The periodical, Insight on the News, published an article stating that a team of scientists, led by Clyde Roper, wanted to use the Crittercam to film and study Architeuthis dux, the giant squid.
It was stated in 2003 that Crittercam had been attached to 41 tiger sharks, 3 dugongs, 3 whale sharks, and 34 turtles, all residing within Western Australia's Shark Bay and Ningaloo Reef. The camera can dive with sperm whales 200 meters deep and even remain intact within a pack of killer whales.
A 13-part TV series premiered on National Geographic's cable channel on January 17, 2004 that showed actual footage received from animals equipped with the Crittercam.

==Kitty Cam==
Inspired by the discoveries made as a result of the Crittercam on the behavior of various species, National Geographic and the University of Georgia have begun work on a new study that monitors the behavior of domestic cats called "Kitty Cam". Kitty Cams provide a creative solution to answer widespread and controversial questions about the interactions and behaviors of cats in the environment. Discoveries have been made from their collaborative efforts that identify common factors that threaten the health of owned free-roaming cats, such as exposure to infectious disease. The Kitty Cams are fixed on a collar that is placed on the cats, like Crittercams on land animals. The cameras are very lightweight and waterproof and can even capture activity at night through LED lights. In Athens-Clarke County, Georgia sixty cats were equipped with the cameras and monitored while roaming freely outdoors for 7–10 days. The experiment has been repeated many times and has produced many results from differing areas and seasons. After the initial experiment, 55 cats produced usable results with an average of 37 hours of footage per cat.
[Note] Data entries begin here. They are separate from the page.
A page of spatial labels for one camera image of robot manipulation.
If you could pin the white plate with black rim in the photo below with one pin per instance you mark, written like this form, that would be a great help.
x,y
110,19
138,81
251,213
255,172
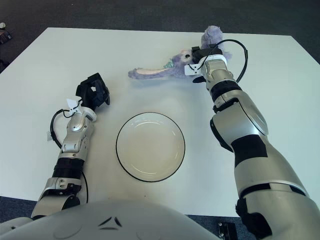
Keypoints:
x,y
150,147

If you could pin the purple plush bunny doll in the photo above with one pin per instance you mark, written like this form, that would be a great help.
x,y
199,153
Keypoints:
x,y
175,72

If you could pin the black metal bracket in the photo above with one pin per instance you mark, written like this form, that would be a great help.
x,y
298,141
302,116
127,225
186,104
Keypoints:
x,y
226,231

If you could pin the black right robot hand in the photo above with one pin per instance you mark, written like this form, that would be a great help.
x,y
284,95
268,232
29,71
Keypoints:
x,y
206,53

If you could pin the grey robot torso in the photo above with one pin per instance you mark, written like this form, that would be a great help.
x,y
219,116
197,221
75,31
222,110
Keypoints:
x,y
112,220

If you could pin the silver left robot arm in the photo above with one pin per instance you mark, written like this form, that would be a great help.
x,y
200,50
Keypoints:
x,y
75,142

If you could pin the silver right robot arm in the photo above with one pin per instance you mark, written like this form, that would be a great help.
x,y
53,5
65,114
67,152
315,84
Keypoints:
x,y
250,120

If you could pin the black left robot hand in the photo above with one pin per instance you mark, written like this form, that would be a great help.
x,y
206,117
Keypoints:
x,y
93,93

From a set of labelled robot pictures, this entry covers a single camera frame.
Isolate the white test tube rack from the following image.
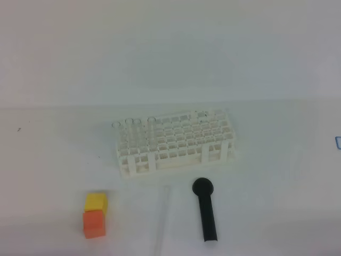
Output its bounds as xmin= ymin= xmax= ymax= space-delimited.
xmin=116 ymin=109 xmax=236 ymax=178

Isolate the black plastic scoop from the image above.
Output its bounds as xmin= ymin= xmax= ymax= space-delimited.
xmin=192 ymin=178 xmax=218 ymax=242

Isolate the yellow foam cube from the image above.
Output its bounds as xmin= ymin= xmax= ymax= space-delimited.
xmin=84 ymin=193 xmax=108 ymax=215

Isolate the orange foam cube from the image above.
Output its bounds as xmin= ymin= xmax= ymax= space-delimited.
xmin=83 ymin=210 xmax=106 ymax=239

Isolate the blue square marker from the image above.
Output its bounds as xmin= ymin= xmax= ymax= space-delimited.
xmin=335 ymin=137 xmax=341 ymax=150

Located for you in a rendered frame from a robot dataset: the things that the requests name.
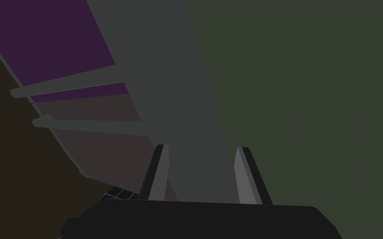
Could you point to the purple drawer front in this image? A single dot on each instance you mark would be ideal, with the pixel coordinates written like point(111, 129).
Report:
point(45, 39)

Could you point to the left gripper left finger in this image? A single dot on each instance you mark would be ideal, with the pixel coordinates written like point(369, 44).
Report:
point(158, 179)

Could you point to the grey cupboard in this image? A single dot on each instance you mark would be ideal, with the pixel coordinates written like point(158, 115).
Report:
point(171, 99)

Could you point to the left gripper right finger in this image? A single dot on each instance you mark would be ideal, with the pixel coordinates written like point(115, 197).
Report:
point(246, 182)

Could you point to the dark mauve drawer front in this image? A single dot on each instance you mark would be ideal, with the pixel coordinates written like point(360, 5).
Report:
point(111, 156)

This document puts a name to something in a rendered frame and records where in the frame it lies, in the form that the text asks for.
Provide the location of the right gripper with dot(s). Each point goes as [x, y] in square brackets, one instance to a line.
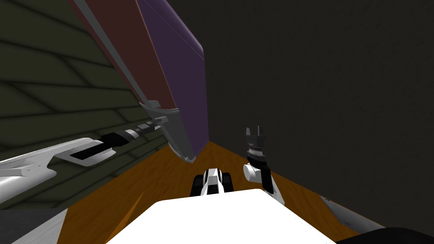
[256, 144]

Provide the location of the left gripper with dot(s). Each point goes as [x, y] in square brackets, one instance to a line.
[146, 127]

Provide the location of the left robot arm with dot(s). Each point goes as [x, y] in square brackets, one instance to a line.
[40, 162]

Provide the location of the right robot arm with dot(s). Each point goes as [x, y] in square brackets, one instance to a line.
[266, 179]

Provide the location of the purple and brown door leaf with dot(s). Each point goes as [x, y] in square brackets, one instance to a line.
[176, 67]

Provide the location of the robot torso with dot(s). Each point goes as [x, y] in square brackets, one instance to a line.
[223, 217]

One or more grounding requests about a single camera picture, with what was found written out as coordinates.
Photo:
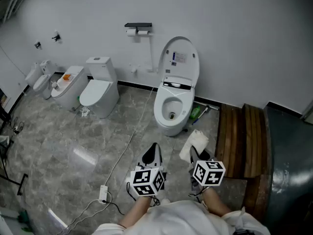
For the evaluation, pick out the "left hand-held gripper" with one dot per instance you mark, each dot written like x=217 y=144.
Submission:
x=144 y=180

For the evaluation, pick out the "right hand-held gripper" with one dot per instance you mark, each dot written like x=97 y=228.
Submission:
x=207 y=172

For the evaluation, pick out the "white wiping cloth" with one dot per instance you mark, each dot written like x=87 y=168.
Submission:
x=195 y=139

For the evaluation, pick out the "person's left forearm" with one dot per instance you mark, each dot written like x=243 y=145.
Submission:
x=137 y=212

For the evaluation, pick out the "person's right forearm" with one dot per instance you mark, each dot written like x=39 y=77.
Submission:
x=216 y=203

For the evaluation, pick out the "white smart toilet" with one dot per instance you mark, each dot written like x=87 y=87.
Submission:
x=168 y=121

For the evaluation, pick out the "white toilet with tank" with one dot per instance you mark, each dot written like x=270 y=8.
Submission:
x=102 y=94

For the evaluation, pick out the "white tankless toilet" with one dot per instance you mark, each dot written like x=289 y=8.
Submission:
x=73 y=89

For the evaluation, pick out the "white paper roll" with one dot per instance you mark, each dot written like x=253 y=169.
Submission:
x=143 y=33

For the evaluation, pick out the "thick toilet paper roll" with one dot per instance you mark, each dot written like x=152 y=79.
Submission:
x=131 y=32

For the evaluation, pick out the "small white toilet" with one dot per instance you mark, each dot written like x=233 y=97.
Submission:
x=44 y=82

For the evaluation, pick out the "green bottle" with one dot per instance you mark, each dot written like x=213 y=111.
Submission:
x=195 y=112

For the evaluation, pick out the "white metal rod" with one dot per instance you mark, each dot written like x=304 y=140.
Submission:
x=206 y=105

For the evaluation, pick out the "white power strip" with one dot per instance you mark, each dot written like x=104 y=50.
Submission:
x=103 y=193

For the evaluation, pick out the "person's white shirt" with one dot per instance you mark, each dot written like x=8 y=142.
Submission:
x=181 y=219

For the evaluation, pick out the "crumpled white tissue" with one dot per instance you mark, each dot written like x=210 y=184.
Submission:
x=85 y=111

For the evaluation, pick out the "small orange box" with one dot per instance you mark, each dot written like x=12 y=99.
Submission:
x=67 y=77

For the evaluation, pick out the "black tripod stand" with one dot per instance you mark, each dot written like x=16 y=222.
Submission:
x=22 y=183

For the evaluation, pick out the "black wall shelf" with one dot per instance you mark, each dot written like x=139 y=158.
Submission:
x=138 y=24

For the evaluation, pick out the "black wall hook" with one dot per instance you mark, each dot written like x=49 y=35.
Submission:
x=56 y=37
x=37 y=45

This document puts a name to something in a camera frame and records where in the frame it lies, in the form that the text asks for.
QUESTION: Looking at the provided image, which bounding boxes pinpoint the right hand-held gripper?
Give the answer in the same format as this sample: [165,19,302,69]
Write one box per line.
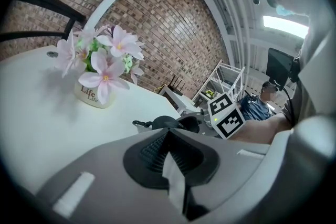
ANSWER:
[176,93,246,140]

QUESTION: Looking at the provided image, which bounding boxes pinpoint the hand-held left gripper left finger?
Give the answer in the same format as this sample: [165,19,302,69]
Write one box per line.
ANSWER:
[35,128,190,224]

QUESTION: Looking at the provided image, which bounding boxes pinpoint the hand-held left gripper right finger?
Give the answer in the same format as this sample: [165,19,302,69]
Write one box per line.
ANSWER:
[167,128,271,220]

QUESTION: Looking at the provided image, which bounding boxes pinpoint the person's right forearm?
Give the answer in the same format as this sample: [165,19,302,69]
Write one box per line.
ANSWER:
[227,112,293,145]

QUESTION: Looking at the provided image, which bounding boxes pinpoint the small white table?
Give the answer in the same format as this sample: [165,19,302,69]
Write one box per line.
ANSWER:
[159,85,200,116]

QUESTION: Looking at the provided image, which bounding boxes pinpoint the black router with antennas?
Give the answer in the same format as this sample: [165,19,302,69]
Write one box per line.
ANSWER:
[167,74,187,93]

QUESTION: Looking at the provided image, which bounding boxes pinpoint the white metal shelf rack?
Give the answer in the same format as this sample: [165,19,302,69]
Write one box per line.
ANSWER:
[193,59,245,110]

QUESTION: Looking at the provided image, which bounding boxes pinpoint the large white table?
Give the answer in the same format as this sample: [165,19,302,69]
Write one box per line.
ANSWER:
[0,44,184,196]

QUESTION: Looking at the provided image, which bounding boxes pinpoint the pink flowers in cream pot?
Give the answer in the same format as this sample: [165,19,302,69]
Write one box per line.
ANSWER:
[54,24,145,110]

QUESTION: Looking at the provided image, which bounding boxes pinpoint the black chest-mounted device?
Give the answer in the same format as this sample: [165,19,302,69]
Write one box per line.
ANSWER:
[266,47,294,87]

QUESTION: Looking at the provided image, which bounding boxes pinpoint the long ceiling light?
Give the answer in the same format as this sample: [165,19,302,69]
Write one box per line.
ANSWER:
[263,15,310,38]

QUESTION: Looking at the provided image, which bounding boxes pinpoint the person's torso in gray shirt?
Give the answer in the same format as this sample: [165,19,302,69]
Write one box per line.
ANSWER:
[280,0,336,125]

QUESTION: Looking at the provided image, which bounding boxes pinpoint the blue face mask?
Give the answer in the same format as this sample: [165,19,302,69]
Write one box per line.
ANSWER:
[275,5,297,16]

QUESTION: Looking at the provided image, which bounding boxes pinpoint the black stair railing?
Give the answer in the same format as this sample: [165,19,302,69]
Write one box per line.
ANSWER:
[0,0,87,44]

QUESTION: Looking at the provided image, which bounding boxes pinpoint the black device cable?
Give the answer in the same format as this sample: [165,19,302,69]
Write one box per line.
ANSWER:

In reference to their hunting behaviors, the footage showed that 44% of cats in Athens hunt wildlife. The majority of animals hunted were mammals, reptiles and invertebrates. They concluded that free-roaming cats showed hunting behavior during warmer seasons. Common risk factors concluded as a result of the study were crossing roads, coming into contact with other cats, eating/drinking substances outside of the house, exploring drain systems, and entering entrapping crawlspaces.

The smallest animal yet to carry Crittercam is the emperor penguin. Information and footage from Crittercam was used in the Oscar-winning documentary March of the Penguins.

At Museum of Science (Boston), there is an exhibit on Crittercam. The exhibit will soon travel to other museums. The exhibit allows people to participate in interactive displays and models.